To make cornbread dressing, you will need:

  • 1 cup butter or margarine, divided
  • 3 cups white cornmeal
  • 1 cup all-purpose flour
  • 2 tablespoons sugar
  • 2 teaspoons baking powder
  • 1 1/2 teaspoons salt
  • 1 teaspoon baking soda
  • 7 large eggs, divided
  • 3 cups buttermilk
  • 3 cups soft breadcrumbs
  • 2 medium onions, diced (2 cups)
  • 1 large bunch celery, diced (3 cups)
  • 1/2 cup finely chopped fresh sage
  • 6 cans condensed chicken broth, undiluted
  • 1 tablespoon pepper
  1. Place 1/2 cup of butter or margarine in a thirteen by nine inch baking pan. Heat the pan in the oven at 425 degrees Fahrenheit for four minutes.
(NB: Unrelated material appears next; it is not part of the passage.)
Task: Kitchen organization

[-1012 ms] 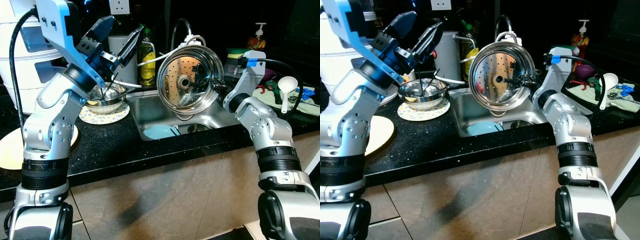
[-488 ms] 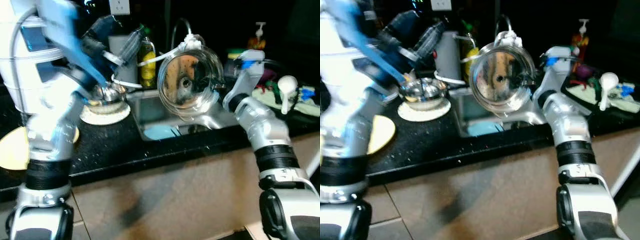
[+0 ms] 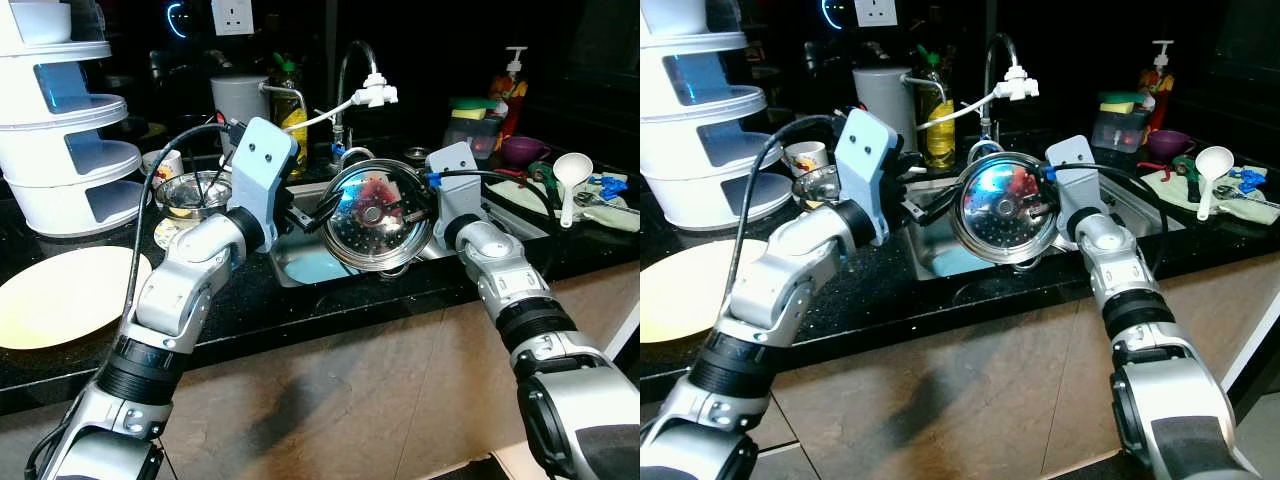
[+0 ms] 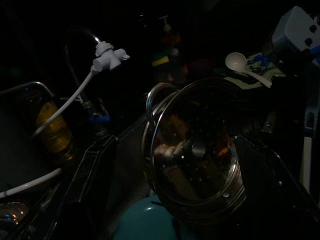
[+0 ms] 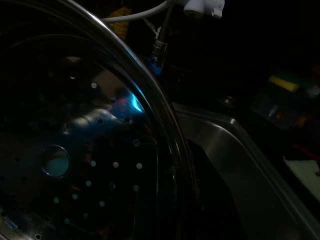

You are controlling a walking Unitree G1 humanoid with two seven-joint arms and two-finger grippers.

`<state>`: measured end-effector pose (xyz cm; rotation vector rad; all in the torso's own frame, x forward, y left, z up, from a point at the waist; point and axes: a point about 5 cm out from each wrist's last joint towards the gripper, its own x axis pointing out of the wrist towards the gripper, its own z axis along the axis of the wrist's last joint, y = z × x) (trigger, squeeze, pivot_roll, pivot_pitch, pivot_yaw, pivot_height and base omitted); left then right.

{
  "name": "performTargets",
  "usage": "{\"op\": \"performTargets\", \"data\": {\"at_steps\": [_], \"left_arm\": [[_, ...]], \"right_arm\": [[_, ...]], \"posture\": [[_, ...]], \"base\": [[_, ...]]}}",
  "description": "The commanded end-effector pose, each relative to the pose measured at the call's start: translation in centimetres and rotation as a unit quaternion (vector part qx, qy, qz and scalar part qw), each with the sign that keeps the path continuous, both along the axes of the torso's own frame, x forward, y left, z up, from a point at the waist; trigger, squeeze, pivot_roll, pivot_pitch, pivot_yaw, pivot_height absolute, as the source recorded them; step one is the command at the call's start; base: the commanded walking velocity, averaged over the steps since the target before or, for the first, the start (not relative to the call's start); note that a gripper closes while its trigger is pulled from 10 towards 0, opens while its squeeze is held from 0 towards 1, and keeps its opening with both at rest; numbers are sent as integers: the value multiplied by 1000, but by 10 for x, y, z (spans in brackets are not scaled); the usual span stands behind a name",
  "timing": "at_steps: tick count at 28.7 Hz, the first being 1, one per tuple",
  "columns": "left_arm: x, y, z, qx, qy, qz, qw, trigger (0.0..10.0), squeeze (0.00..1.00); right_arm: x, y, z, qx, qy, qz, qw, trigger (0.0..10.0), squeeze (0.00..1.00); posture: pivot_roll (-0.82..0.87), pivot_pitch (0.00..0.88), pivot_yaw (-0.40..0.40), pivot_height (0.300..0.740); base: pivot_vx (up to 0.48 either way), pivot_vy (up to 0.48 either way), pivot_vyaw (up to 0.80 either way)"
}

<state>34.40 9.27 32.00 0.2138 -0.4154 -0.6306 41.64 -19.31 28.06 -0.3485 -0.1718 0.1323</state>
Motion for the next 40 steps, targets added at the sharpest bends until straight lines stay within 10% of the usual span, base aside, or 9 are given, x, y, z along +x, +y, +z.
{"op": "performTargets", "data": {"at_steps": [1, 11, 16, 18, 19, 21, 24, 35, 40], "left_arm": [[1, 6, 2, 7, -9, 16, 1000, 10000, 0], [1, 15, 1, 18, -15, 46, 999, 10000, 0], [-4, 16, -1, 25, -19, 56, 998, 10000, 0], [-5, 17, -2, 28, -18, 58, 998, 10000, 0], [-6, 18, -2, 29, -17, 61, 998, 10000, 0], [-7, 20, -3, 30, -16, 63, 997, 10000, 0], [-9, 22, -4, 27, -14, 64, 997, 10000, 0], [-11, 33, 10, -32, -26, 56, 998, 10000, 0], [-25, 27, 22, -113, -11, -61, 992, 10000, 0]], "right_arm": [[2, 5, 12, -12, -26, 2, 1000, 10000, 0], [8, 34, 25, -36, -54, 8, 998, 10000, 0], [10, 58, 13, -50, -30, 43, 997, 10000, 86], [10, 63, 7, -52, -22, 48, 997, 10000, 988], [10, 64, 4, -55, -18, 48, 997, 10000, 1000], [9, 65, 0, -60, -14, 47, 997, 10000, 1000], [9, 62, 0, -58, -20, 39, 997, 10000, 0], [2, 33, 45, 95, -123, 70, 985, 10000, 0], [-4, 36, 64, 342, -104, 244, 901, 10000, 0]], "posture": [[18, 0, 0, 740], [29, 0, 0, 740], [49, 260, -61, 740], [53, 261, -68, 740], [55, 262, -70, 740], [58, 264, -71, 740], [59, 262, -66, 740], [40, 256, -42, 740], [38, 254, -38, 740]], "base": [[0, 0, 0], [0, 0, 0], [0, 0, 0], [0, 0, 0], [0, 0, 0], [0, 0, 0], [0, 0, 0], [0, 0, 0], [0, 0, 0]]}}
  2. Combine the cornmeal and the next five ingredients. Whisk in three eggs and the buttermilk.
  3. Pour the melted, hot butter into the cornbread batter and stir until it is blended. Pour the batter into the baking pan.
  4. Bake the cornbread at 425 degrees Fahrehheit for 30 minutes or until golden brown. Cool the baked cornbread.
  5. Crumble the cooled cornbread into a large bowl. Stir in the breadcrumbs, and set aside.
  6. Melt the remaining 1/2 cup of butter or margarine in a large skillet over medium heat. Add the diced onions and diced celery, and saute until tender. Stir in the sage, and saute one more minute.
  7. Stir the vegetables, the remaining four eggs, the chicken broth and pepper into the cornbread mixture. Pour the mixture evenly into one lightly greased thirteen by nine inch baking dish and one lightly greased eight inch square baking dish.
  8. Bake, uncovered, at 350 degrees for about an hour or until golden brown. Keep an eye on the smaller pan, it may cook faster than the thirteen by nine baking dish.